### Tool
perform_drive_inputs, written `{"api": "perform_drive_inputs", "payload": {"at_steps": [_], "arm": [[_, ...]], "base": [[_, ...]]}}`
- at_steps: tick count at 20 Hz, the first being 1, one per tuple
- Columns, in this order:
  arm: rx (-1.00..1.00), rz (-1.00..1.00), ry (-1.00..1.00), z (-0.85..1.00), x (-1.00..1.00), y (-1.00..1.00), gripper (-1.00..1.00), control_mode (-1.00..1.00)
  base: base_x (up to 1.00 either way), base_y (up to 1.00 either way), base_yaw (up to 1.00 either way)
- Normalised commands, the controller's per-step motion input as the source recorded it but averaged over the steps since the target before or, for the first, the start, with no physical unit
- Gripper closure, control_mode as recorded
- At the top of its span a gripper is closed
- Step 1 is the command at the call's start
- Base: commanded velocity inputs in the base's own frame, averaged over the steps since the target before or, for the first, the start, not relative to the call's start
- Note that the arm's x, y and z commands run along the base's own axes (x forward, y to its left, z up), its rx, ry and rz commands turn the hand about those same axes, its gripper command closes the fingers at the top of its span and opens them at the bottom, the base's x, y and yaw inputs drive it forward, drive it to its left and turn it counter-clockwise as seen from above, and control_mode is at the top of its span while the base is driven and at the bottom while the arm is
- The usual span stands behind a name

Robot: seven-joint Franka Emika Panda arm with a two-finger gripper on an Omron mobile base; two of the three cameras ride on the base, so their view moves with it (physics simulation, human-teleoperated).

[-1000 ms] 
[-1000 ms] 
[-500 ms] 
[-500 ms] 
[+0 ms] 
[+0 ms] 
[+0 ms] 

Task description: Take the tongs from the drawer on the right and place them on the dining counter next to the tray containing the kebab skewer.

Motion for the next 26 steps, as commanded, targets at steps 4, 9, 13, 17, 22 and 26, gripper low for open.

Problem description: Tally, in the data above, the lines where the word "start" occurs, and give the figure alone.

Answer for this exercise: 3